*** DATA SHOWN ***

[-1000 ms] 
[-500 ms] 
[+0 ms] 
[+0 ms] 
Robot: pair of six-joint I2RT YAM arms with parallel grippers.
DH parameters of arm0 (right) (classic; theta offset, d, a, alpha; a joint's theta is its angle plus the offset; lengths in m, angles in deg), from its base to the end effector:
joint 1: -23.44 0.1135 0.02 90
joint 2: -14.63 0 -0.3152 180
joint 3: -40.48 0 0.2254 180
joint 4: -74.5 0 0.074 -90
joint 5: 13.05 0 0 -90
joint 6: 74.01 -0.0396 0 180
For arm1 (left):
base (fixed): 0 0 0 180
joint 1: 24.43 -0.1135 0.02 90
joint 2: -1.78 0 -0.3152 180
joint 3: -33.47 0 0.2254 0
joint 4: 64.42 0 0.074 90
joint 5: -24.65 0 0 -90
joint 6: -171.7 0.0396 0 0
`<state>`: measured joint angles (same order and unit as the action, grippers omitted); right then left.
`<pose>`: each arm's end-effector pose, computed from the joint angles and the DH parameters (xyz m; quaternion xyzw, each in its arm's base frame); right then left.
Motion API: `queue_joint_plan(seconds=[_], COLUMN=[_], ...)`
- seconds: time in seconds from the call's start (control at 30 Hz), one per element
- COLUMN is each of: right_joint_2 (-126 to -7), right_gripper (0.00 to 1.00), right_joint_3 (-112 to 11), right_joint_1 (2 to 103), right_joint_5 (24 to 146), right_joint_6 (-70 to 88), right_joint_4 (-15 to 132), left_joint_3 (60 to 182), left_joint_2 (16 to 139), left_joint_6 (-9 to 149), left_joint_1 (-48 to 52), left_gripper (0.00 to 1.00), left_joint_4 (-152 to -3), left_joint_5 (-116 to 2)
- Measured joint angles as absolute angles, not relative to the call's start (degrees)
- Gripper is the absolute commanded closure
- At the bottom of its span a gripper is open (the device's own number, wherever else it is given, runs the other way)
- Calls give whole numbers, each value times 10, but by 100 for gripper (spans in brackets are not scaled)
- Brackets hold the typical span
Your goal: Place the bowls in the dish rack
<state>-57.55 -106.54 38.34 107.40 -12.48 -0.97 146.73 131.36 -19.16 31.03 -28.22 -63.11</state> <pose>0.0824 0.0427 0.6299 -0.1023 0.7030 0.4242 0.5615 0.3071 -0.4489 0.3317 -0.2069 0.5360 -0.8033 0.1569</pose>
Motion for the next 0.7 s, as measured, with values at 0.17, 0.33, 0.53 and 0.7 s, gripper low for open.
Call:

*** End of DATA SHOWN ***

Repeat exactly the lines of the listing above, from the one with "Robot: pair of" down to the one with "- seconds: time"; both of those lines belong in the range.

EXERCISE ANSWER:
Robot: pair of six-joint I2RT YAM arms with parallel grippers.
DH parameters of arm0 (right) (classic; theta offset, d, a, alpha; a joint's theta is its angle plus the offset; lengths in m, angles in deg), from its base to the end effector:
joint 1: -23.44 0.1135 0.02 90
joint 2: -14.63 0 -0.3152 180
joint 3: -40.48 0 0.2254 180
joint 4: -74.5 0 0.074 -90
joint 5: 13.05 0 0 -90
joint 6: 74.01 -0.0396 0 180
For arm1 (left):
base (fixed): 0 0 0 180
joint 1: 24.43 -0.1135 0.02 90
joint 2: -1.78 0 -0.3152 180
joint 3: -33.47 0 0.2254 0
joint 4: 64.42 0 0.074 90
joint 5: -24.65 0 0 -90
joint 6: -171.7 0.0396 0 0
`<state>`: measured joint angles (same order and unit as the action, grippers omitted); right then left.
`<pose>`: each arm's end-effector pose, computed from the joint angles and the DH parameters (xyz m; quaternion xyzw, each in its arm's base frame); right then left.
Motion API: `queue_joint_plan(seconds=[_], COLUMN=[_], ...)`
- seconds: time in seconds from the call's start (control at 30 Hz), one per element

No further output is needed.